━━ Record excerpts

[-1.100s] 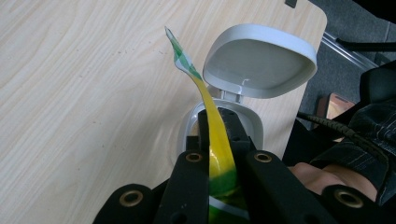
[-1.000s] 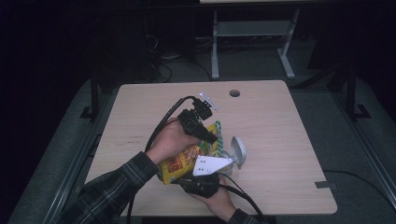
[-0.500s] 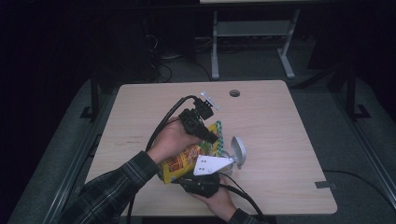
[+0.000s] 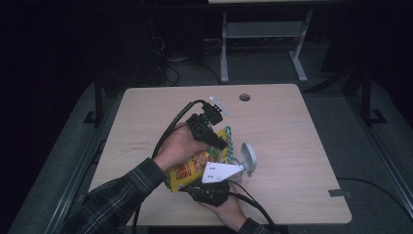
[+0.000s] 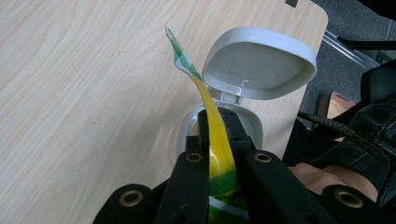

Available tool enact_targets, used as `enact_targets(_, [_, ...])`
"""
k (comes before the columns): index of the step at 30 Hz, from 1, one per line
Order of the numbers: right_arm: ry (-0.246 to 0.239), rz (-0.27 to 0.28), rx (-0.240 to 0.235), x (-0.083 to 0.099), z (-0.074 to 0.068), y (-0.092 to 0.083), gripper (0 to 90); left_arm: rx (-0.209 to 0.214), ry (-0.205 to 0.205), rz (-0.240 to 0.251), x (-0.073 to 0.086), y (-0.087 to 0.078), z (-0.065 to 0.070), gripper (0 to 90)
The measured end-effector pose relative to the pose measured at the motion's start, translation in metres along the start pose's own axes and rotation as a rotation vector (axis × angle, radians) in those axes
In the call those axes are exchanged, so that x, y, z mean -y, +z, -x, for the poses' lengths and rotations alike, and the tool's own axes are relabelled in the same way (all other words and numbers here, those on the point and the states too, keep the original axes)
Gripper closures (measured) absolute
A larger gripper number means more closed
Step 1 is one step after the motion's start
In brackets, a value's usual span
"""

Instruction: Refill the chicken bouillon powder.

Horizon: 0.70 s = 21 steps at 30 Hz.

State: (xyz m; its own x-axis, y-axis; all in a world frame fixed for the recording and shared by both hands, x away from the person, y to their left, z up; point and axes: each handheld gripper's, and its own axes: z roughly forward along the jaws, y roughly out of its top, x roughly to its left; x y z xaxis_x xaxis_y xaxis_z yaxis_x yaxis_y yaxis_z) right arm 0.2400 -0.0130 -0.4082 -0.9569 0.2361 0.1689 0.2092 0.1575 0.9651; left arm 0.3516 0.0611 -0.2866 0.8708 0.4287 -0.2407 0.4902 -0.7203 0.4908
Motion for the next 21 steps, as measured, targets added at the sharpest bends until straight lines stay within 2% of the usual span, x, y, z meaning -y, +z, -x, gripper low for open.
enact_targets(21, [0.004, 0.003, -0.008, -0.0009, 0.0003, -0.0005, 90.0, -0.012, -0.002, -0.003, -0.0008, -0.0007, 0.0008, 89.8])
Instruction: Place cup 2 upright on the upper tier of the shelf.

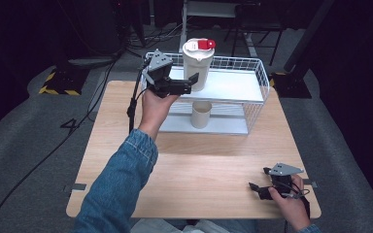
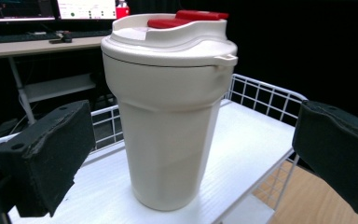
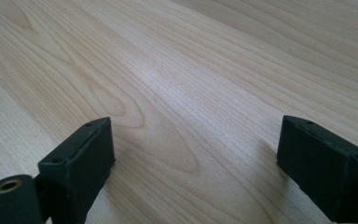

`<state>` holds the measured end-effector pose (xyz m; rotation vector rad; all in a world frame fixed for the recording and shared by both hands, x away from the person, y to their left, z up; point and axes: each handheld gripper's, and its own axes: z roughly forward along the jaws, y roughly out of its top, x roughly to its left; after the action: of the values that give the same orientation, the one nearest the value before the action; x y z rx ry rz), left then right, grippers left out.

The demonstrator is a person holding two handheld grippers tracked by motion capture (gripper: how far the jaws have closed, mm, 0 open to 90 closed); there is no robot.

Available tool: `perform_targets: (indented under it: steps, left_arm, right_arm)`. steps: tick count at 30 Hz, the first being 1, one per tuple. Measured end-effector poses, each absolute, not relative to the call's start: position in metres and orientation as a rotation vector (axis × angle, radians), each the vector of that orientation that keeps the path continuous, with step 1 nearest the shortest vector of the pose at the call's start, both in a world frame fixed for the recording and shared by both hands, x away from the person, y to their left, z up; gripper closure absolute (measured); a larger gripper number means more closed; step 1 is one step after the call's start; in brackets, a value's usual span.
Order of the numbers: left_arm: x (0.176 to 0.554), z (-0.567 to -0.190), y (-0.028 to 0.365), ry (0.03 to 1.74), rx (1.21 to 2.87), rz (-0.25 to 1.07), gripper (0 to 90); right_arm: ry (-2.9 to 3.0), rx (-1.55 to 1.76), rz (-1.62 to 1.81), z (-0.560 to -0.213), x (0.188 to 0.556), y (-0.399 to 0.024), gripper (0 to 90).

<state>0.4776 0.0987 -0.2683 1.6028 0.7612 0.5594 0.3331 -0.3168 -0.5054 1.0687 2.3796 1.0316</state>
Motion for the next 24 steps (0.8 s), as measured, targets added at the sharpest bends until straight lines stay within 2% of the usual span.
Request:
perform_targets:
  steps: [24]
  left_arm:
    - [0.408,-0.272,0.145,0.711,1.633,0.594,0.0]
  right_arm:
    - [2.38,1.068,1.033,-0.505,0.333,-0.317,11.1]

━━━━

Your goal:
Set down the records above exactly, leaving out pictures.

Response to the task:
[-1.100s] 
[-1.000s] 
[-0.500s] 
[+0.000s] 
[+0.000s] 

Available tool enact_targets, used as `enact_targets(_, [_, ...])`
"""
k (comes before the columns): index of the step at 30 Hz, from 1, one per line
Order of the numbers: right_arm: ry (-0.246 to 0.239), rz (-0.27 to 0.28), rx (-0.240 to 0.235), x (-0.083 to 0.099), z (-0.074 to 0.068), y (-0.092 to 0.083), gripper (0 to 90); left_arm: rx (-0.209 to 0.214), ry (-0.205 to 0.205), rz (-0.240 to 0.251), x (-0.073 to 0.086), y (-0.087 to 0.078), z (-0.065 to 0.070), gripper (0 to 90)
The measured end-effector pose relative to the pose measured at the motion's start, translation in metres along the start pose's own axes and rotation as a rotation vector (axis × angle, radians) in those axes
In the call those axes are exchanged, so that x, y, z mean -y, +z, -x, for the poses' lengths and rotations alike, and the tool's own axes are relabelled in the same way (all other words and numbers here, those on the point and the states too, keep the original axes)
Gripper closures (measured) absolute
A larger gripper number means more closed
Step 1 is one step after the motion's start
In brackets, a value's usual span
"""

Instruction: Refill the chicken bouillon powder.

Horizon: 0.70 s = 21 steps at 30 Hz.

State: (xyz m; its own x-axis, y-axis; all in a world frame fixed for the recording and shared by both hands, x away from the person, y to their left, z up; point and axes: each handheld gripper's, and its own axes: z roughly forward along the jaws, y roughly out of its top, x roughly to its left; x y z xaxis_x xaxis_y xaxis_z yaxis_x yaxis_y yaxis_z) right arm 0.2400 -0.0130 -0.4082 -0.9569 0.2361 0.1689 0.2092 0.1575 0.9651; left arm 0.3516 0.0611 -0.2866 0.8708 0.4287 -0.2407 0.4902 -0.7203 0.4908
Motion for the next 21 steps, as measured, targets added at the sharpest bends until straight lines stay within 2% of the usual span, x, y, z meaning -y, +z, -x, gripper low for open.
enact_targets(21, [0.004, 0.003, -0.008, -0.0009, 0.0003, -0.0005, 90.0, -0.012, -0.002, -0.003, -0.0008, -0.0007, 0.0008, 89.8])
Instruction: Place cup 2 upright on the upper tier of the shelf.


`<state>` holds the measured end-effector pose (xyz m; rotation vector rad; all in a world frame fixed for the recording and shared by both hands, x away from the person, y to their left, z up; point and axes: each handheld gripper's, and its own axes: z roughly forward along the jaws, y roughly out of its top, x roughly to its left; after the action: of the values that give the same orientation, the one nearest the value before the action; x y z rx ry rz), left then right, grippers left out.

The demonstrator is a person holding two handheld grippers tracked by motion capture (gripper: how far the jaws have closed, mm, 0 open to 90 closed); there is no robot.

Available tool: `perform_targets: (indented under it: steps, left_arm, right_arm)`. steps: tick count at 30 Hz, the first being 1, one per tuple. Measured end-effector poses, each absolute, not relative to the call's start: position in metres and orientation as a rotation vector (axis × angle, radians), each the vector of that orientation that keeps the path continuous, with step 1 nearest the shortest vector of the pose at the call's start, both in a world frame fixed for the recording and shared by both hands, x away from the person, y to their left, z up; gripper closure absolute (measured); a larger gripper number means more closed; step 1 is one step after the call's start; in brackets, a value's usual span.
Order of the numbers: left_arm: x (0.176 to 0.554), z (-0.567 to -0.190), y (-0.028 to 0.365), ry (0.03 to 1.74), rx (1.21 to 2.87), rz (-0.25 to 1.07), gripper (0 to 90); right_arm: ry (-2.9 to 3.0), rx (-1.55 to 1.76), rz (-1.62 to 1.81), z (-0.560 to -0.213), x (0.188 to 0.556), y (-0.399 to 0.024), gripper (0 to 90).

<state>0.4776 0.0987 -0.2683 1.6028 0.7612 0.5594 0.3331 -0.3168 -0.5054 1.0687 2.3796 1.0316</state>
Motion for the next 24 steps (0.8 s), as measured, targets added at the sharpest bends until straight lines stay within 2% of the usual span.
Request:
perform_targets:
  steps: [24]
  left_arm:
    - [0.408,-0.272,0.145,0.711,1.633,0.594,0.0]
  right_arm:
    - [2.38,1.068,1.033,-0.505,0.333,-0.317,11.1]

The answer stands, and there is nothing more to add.